## JAX Basics

### JAX API Layering

Like most libraries, JAX follows the "onion" structure/layering<br><br>
- NumPy <--> lax <--> XLA
- The lax API is stricter and more powerful
- It is a python wrapper around XLA

In [12]:
import jax.numpy as jnp
import numpy as np
import jax

from jax import grad, jit, pmap, vmap
from jax import lax

In [13]:
seed = 0
key = jax.random.PRNGKey(seed)

#### lax API is stricter

In [4]:
print(jnp.add(1,1.0))
# Implicitly promotes mixed types

2.0


In [6]:
print(lax.add(1,1.0))
# Needs explicit conversion

TypeError: lax.add requires arguments to have the same dtypes, got int32, float32. (Tip: jnp.add is a similar function that does automatic type promotion on inputs).

#### lax is more powerful but less user-friendly

In [10]:
x = jnp.array([1, 2, 1])
y = jnp.ones(10)

# NumPy API
result1 = jnp.convolve(x, y)

# lax API
result2 = lax.conv_general_dilated(
    x.reshape(1,1,3).astype(float), # Explicit Promotion
    y.reshape(1,1,10),
    window_strides=(1,),
    padding=[(len(y)-1, len(y)-1)]    # Equivalent to padding="full" in NumPy
)

print(result1)
print(result2[0][0])

assert(np.allclose(result1,result2[0][0], atol=1e-6))

[1. 3. 4. 4. 4. 4. 4. 4. 4. 4. 3. 1.]
[1. 3. 4. 4. 4. 4. 4. 4. 4. 4. 3. 1.]


### JIT Functions are faster

In [15]:
def norm(x):
    x = x - x.mean(0)
    return x/x.std(0)

norm_compiled = jit(norm)

x = jax.random.normal(key, (10000, 100), dtype=jnp.float32)

assert np.allclose(norm(x), norm_compiled(x), atol=1e-6)

In [16]:
print("Normal Function")
%timeit norm(x).block_until_ready()

print("JIT Compiled Function")
%timeit norm_compiled(x).block_until_ready()

Normal Function
1.41 ms ± 25.2 μs per loop (mean ± std. dev. of 7 runs, 1,000 loops each)
JIT Compiled Function
730 μs ± 9.81 μs per loop (mean ± std. dev. of 7 runs, 1,000 loops each)

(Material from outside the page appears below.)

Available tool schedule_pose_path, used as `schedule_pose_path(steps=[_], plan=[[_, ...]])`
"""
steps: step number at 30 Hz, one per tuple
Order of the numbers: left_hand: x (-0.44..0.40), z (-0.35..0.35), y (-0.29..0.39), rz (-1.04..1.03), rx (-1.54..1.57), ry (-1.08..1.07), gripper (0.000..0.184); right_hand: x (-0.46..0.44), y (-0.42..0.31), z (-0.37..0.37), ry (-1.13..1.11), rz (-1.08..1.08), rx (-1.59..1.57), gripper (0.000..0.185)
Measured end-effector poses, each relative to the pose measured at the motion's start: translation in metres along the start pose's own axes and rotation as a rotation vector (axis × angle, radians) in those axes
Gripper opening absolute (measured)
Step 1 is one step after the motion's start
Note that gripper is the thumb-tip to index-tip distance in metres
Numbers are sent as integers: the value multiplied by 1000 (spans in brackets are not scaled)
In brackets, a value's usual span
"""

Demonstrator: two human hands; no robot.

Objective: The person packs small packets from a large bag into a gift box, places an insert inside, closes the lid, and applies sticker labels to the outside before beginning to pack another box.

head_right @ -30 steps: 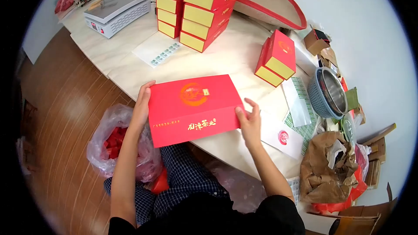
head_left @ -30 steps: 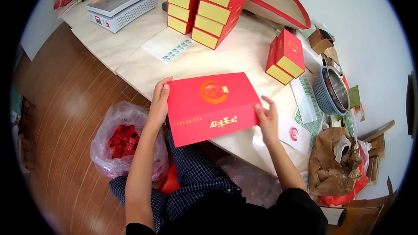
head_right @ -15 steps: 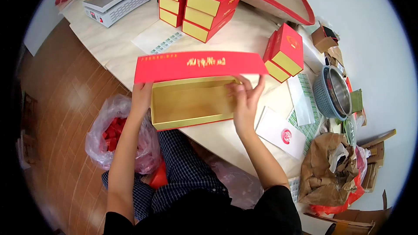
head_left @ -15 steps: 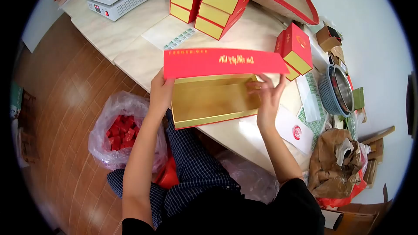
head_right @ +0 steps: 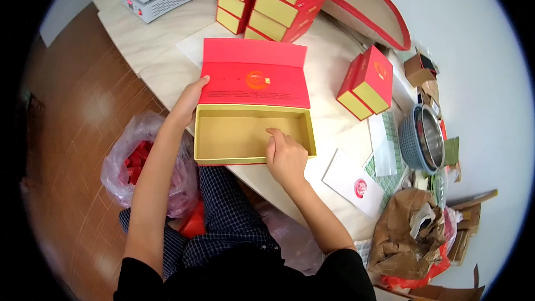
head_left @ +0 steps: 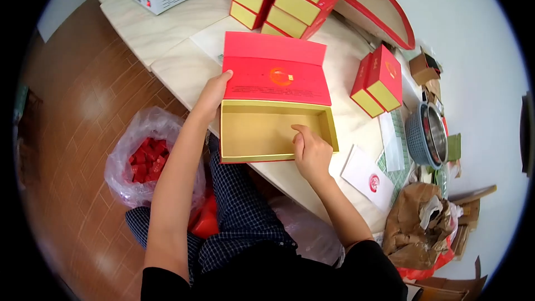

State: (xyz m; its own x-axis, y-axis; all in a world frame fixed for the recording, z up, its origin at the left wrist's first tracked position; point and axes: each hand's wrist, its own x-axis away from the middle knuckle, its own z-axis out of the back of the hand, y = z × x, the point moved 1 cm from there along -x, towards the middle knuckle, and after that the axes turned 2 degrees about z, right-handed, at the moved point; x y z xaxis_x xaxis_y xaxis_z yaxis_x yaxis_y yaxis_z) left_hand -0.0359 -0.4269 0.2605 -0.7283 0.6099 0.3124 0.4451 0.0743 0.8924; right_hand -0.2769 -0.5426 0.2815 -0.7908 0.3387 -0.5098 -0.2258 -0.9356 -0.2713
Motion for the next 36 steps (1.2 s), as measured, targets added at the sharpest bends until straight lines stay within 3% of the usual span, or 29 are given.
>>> schedule_pose_path(steps=[2, 4, 6, 8, 10, 13, 16, 17, 19, 20, 21, 22, 24, 25, 27, 28, 31, 33, 34, 36], plan=[[3, 1, -2, -54, 68, -83, 52, 1, -1, -1, -6, 20, -11, 15], [9, 8, -6, -225, -104, 66, 42, 0, 0, -1, -48, -25, 23, 20], [32, 20, -18, -314, 26, 132, 34, -1, 5, -6, -31, -3, -12, 18], [63, 57, -34, -425, -115, 208, 29, -5, 6, -11, -73, -41, -36, 22], [91, 100, -66, -466, -31, 286, 25, -11, 11, -20, -60, -63, -78, 23], [151, 173, -118, -390, 0, 480, 20, -26, 4, -29, -24, -76, -107, 24], [209, 241, -175, -379, -47, 757, 17, -38, -50, -30, 224, 58, -121, 22], [231, 258, -186, -242, -12, 850, 17, -37, -71, -38, 191, 67, -128, 22], [255, 283, -211, -201, 23, 967, 17, -23, -119, -53, 320, 108, -462, 20], [262, 291, -215, -162, 10, 1014, 18, -17, -151, -68, 266, 148, -565, 17], [262, 304, -229, -178, -85, 1052, 27, -11, -184, -88, 125, 223, -713, 14], [256, 309, -230, -157, -73, 1051, 27, -6, -203, -112, -35, 298, -623, 16], [240, 310, -215, -293, -368, 1368, 58, 2, -235, -176, -252, 247, -657, 30], [233, 312, -206, -272, -356, 1383, 58, 5, -244, -215, -344, 206, -593, 38], [219, 320, -191, -167, -670, 1435, 95, 20, -239, -295, -564, 73, -511, 58], [210, 330, -195, -142, -663, 1452, 95, 31, -233, -333, -688, -22, -482, 70], [185, 365, -230, 28, -760, 1516, 116, 51, -232, -396, -874, -23, -287, 85], [190, 399, -273, 70, -645, 1492, 115, 63, -233, -433, -927, -26, -143, 88], [185, 408, -277, 86, -534, 1483, 115, 68, -233, -449, -958, -13, -17, 92], [181, 417, -259, 134, -542, 1511, 110, 74, -231, -475, -910, 68, 50, 82]])
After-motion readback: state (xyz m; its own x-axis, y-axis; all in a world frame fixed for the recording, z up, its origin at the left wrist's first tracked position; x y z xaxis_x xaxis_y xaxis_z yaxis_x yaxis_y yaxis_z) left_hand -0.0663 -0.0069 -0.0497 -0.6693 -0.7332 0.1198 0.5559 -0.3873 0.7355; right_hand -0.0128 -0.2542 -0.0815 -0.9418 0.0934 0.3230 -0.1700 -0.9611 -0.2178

#### 1) Example of Failure: Array shapes must be static 

In [18]:
def get_negatives(x):
    return x[x<0]

x = jax.random.normal(key, (10,), dtype=jnp.float32)
print(get_negatives(x))

[-0.43359444 -0.07861735 -0.97208923 -0.49529874 -0.9501635 ]


In [19]:
print(jit(get_negatives)(x))

NonConcreteBooleanIndexError: Array boolean indices must be concrete; got bool[10]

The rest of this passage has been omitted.